* _DIRECTIONS FOR THIS TASK_
Take the line that contains "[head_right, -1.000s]" and each one after it through the last line below, and retype them exactly. Leave out the pictures.

* _DATA EXCERPT_
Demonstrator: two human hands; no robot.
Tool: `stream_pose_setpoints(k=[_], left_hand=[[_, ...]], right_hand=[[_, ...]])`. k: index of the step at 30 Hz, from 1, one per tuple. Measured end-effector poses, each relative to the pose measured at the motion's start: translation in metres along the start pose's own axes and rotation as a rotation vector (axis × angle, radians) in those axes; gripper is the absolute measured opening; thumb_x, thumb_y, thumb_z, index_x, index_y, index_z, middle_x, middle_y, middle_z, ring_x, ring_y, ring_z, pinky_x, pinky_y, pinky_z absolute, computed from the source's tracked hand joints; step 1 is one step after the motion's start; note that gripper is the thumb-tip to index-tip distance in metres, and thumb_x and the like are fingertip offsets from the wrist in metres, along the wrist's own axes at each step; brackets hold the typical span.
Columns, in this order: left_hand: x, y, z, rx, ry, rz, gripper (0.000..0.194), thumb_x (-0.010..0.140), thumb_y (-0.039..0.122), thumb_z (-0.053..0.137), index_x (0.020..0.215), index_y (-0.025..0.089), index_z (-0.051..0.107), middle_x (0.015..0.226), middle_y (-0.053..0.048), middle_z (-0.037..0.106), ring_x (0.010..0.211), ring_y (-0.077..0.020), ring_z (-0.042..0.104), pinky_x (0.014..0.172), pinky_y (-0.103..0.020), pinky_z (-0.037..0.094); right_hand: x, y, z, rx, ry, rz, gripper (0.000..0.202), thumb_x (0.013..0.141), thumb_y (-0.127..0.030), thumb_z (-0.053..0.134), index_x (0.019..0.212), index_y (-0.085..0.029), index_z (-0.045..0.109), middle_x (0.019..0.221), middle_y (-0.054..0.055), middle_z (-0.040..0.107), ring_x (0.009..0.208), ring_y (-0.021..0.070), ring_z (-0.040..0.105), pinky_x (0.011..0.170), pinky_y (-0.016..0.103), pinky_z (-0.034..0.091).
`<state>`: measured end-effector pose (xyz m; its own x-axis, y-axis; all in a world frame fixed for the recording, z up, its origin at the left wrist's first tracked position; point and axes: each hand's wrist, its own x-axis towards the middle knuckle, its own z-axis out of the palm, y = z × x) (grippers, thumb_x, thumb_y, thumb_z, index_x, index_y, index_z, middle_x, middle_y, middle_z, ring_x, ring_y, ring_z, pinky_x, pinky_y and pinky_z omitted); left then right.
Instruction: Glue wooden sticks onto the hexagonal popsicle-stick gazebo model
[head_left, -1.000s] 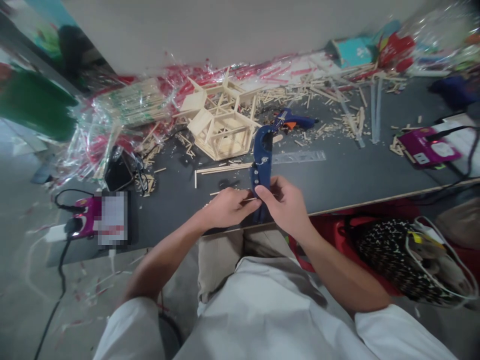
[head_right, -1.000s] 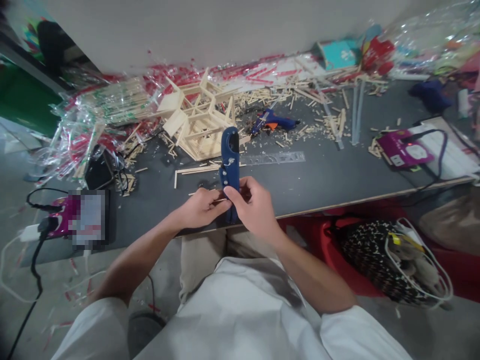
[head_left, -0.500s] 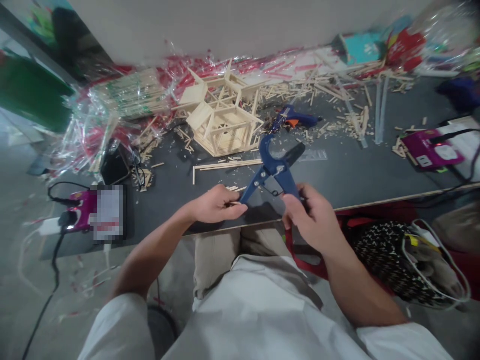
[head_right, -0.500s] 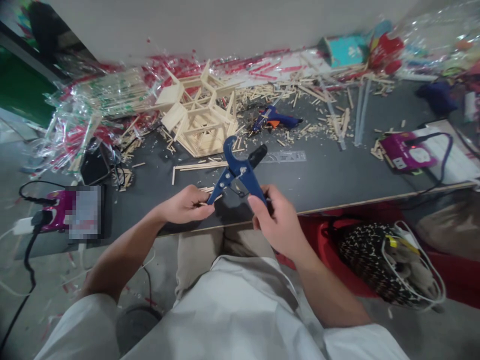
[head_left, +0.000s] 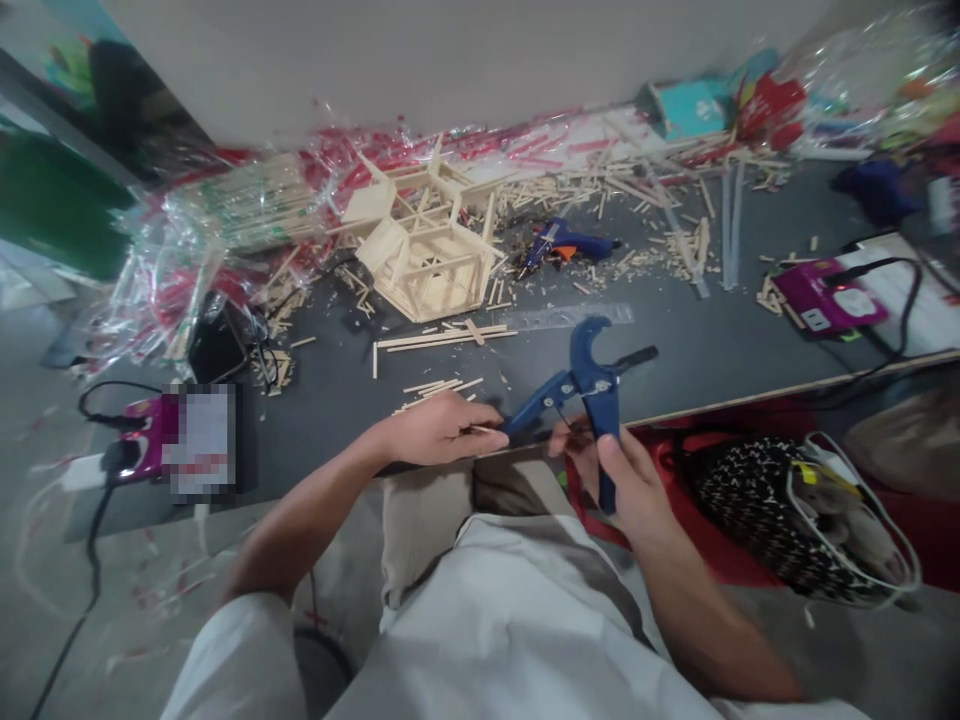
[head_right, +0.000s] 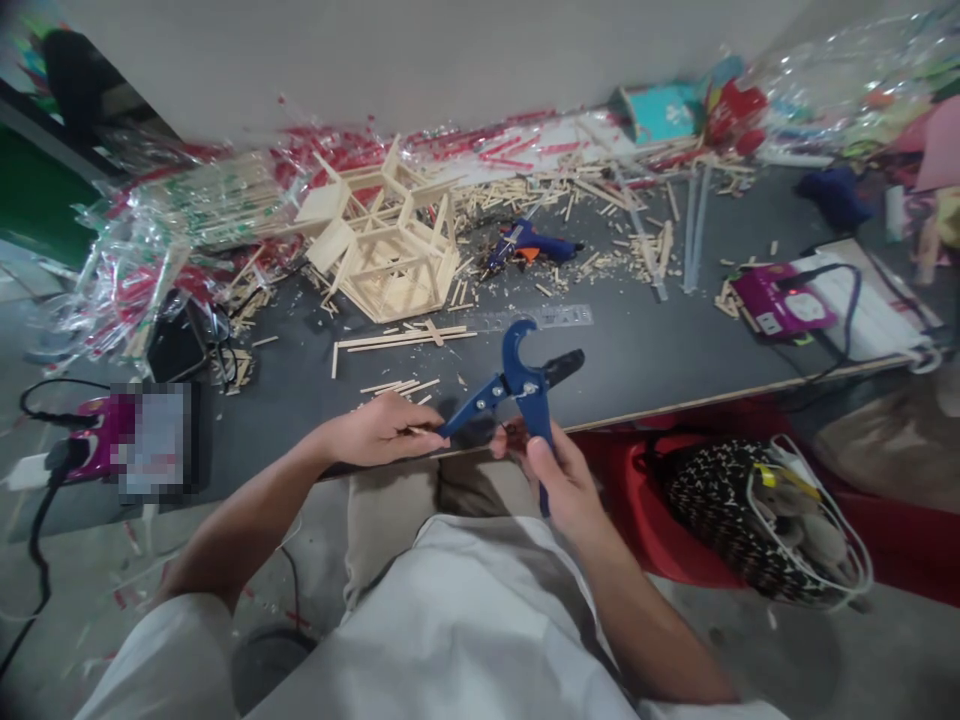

* _RESPONSE TO THE EXERCISE_
[head_right, -1.000s] 
[head_left, -0.500s] 
[head_right, -0.500s] 
[head_left, +0.000s] 
[head_right, +0.000s] 

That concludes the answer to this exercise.